Task goal:
Tally the lines in the data below in which the word "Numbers" occurs, then give only the total.
(Beginning of Stored data)
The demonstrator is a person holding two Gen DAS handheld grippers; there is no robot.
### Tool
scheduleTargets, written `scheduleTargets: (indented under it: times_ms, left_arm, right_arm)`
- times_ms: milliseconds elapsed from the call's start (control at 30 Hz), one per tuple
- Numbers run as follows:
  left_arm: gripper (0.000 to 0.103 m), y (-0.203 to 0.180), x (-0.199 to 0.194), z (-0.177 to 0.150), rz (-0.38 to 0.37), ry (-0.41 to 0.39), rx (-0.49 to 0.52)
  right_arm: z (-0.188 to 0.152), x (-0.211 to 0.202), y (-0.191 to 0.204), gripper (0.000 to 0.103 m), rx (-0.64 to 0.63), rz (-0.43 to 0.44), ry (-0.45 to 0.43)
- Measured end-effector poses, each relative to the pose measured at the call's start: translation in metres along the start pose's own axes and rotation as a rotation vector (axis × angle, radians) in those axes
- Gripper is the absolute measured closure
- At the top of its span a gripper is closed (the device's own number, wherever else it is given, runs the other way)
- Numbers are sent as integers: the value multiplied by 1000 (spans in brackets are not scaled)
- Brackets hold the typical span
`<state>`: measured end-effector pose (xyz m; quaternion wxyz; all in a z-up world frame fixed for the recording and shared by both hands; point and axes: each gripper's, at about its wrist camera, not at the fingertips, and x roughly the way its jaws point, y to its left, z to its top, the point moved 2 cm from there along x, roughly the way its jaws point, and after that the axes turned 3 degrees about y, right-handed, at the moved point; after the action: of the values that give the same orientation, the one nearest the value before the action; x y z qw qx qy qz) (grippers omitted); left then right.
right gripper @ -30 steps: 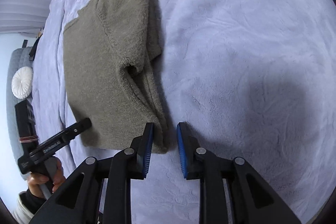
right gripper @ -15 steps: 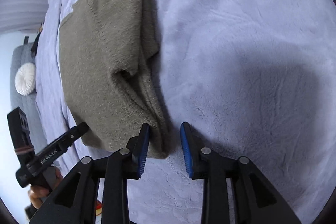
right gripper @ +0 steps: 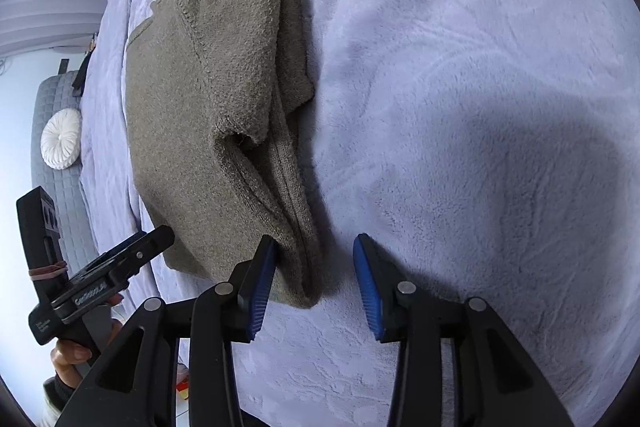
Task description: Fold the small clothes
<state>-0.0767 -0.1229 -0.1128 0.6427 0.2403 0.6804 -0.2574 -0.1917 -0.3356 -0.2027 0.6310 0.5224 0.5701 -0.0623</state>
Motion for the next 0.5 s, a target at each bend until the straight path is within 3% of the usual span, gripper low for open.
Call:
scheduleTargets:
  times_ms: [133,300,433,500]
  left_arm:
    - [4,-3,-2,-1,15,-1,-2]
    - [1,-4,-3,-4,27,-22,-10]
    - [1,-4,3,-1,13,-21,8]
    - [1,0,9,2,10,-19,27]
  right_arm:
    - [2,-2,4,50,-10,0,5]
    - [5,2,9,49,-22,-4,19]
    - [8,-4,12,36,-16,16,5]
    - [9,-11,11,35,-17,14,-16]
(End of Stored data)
Result:
2